Human beings constantly struggle to live in the moment. We’re either obsessing over the past (”Gee, life would’ve been different if I’d only joined the Peace Corps.”), or obsessing over the future (”Gee, I hope my 401K holds up”). We forget that life, real life, is lived right now, in this very moment.
But living in the moment is something that dogs (and cancer patients) do by their very nature. Bijou eats when she’s hungry, drinks when she’s thirsty, sleeps when she’s tired and will still gratefully curl up in whatever swatch of sunlight steals through the windows.
She’d jump up onto my sickbed last summer, nuzzle me and ask for her ears and pointy snout to be scratched. It made both of us happy as she sighed in satisfaction. And she was the subject of one of our favorite family jokes as I recuperated: “You take the dog out. I have cancer.”
In spending so much time with Bijou, I began to realize that our dogs, in their carefree dogginess, make us more human, force us to shed our narcissistic skins. Even when you have cancer, you can’t be utterly self-involved when you have a floppy-eared mutt who needs to be fed, walked and belly-scratched. And you can’t help but ponder the mysteries of creation as you gaze into the eyes of your dog, or wonder why and how we chose dogs and they chose us.

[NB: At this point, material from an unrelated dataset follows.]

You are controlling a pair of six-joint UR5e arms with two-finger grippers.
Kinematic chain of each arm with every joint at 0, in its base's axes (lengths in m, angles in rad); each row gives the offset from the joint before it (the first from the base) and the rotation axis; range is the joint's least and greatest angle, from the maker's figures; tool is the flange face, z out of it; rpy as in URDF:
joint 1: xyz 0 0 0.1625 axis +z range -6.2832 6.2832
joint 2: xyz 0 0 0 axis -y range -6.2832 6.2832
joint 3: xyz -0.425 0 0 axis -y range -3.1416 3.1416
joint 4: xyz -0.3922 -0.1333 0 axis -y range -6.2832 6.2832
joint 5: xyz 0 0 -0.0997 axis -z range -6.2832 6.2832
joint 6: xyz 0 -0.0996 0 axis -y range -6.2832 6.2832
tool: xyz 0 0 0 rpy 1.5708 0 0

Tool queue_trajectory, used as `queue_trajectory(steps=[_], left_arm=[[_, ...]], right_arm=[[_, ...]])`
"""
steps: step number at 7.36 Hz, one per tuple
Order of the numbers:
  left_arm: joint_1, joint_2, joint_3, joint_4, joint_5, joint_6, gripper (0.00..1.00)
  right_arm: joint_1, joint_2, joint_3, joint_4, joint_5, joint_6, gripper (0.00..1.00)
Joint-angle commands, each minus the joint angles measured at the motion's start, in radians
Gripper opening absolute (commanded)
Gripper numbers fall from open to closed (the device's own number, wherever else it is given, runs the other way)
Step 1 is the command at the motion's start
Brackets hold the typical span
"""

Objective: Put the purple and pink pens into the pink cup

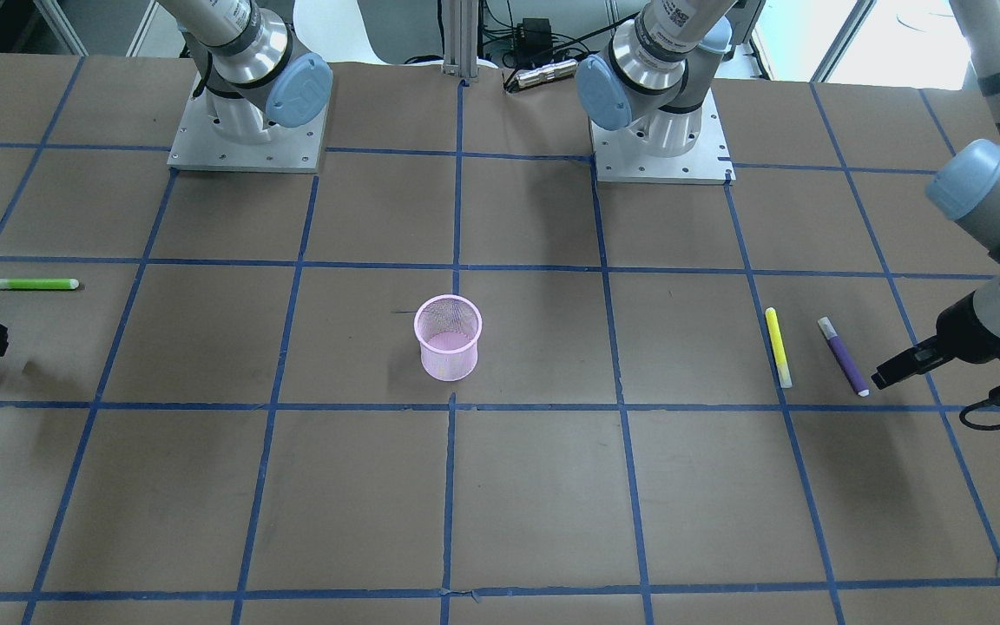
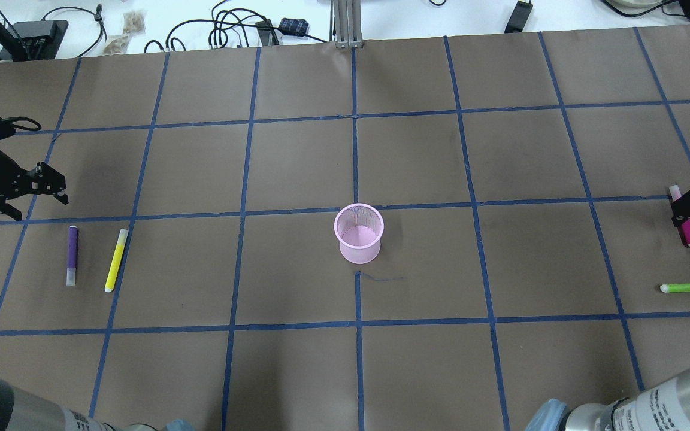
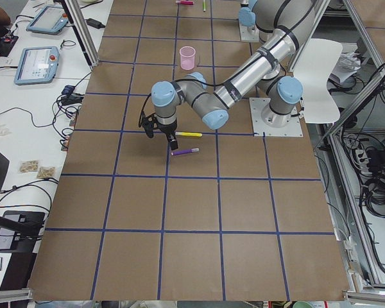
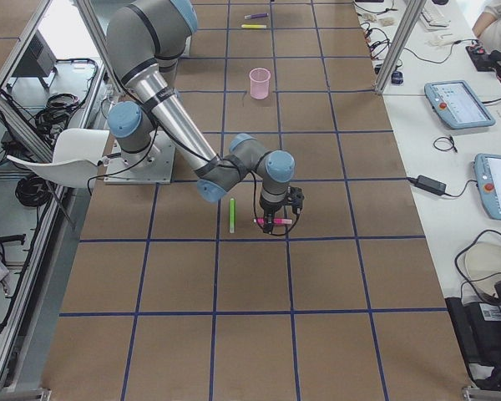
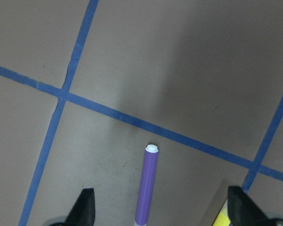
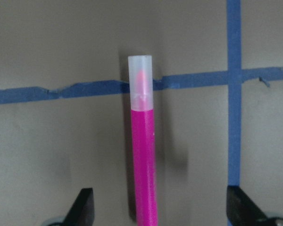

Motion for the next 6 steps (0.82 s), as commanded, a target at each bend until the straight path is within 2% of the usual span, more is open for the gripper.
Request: queue_trajectory(steps=[1, 2, 3, 4, 5, 6], left_arm=[[0.001, -0.069, 0.0, 0.035, -0.007, -0.005, 1.0], [0.001, -0.087, 0.0, 0.064, -0.007, -0.003, 1.0], [0.001, -0.1, -0.001, 0.066, -0.007, 0.007, 0.89], [0.001, -0.101, -0.009, 0.065, -0.007, 0.03, 0.82], [0.001, -0.103, -0.014, 0.063, -0.007, 0.031, 0.74], [0.001, -0.103, -0.014, 0.062, -0.007, 0.035, 0.71]], right_arm=[[-0.003, 0.026, -0.001, -0.013, 0.007, -0.003, 0.89], [-0.004, 0.028, -0.007, -0.013, 0.007, -0.003, 0.78], [-0.004, 0.029, -0.007, -0.015, 0.007, -0.002, 0.61], [-0.004, 0.029, -0.005, -0.013, 0.005, -0.003, 0.49], [-0.004, 0.029, -0.007, -0.007, 0.002, -0.006, 0.22], [-0.006, 0.026, -0.008, -0.006, -0.004, -0.012, 0.0]])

Dogs also tell us – especially when we’re sick – of our own finitude. And, partly, that’s why we cry when they die, because we also know that all human-being stories end the same way, too.
Good dogs – and most dogs are good dogs – are canine candles that briefly blaze and shine, illuminating our lives. Bijou has been here with us for the past 12 years, reminding us that simple pleasures are the ones to be treasured: a treat, a game of fetch, a nose-to-the-ground stroll in the park.
Simple pleasures. As I lazed and dozed at home last summer after surgery, there was nothing sweeter to me in this world than to hear Bijou drinking from her water dish outside my door. It was if her gentle lap-lapping ferried me to waters of healing. I’ll miss her.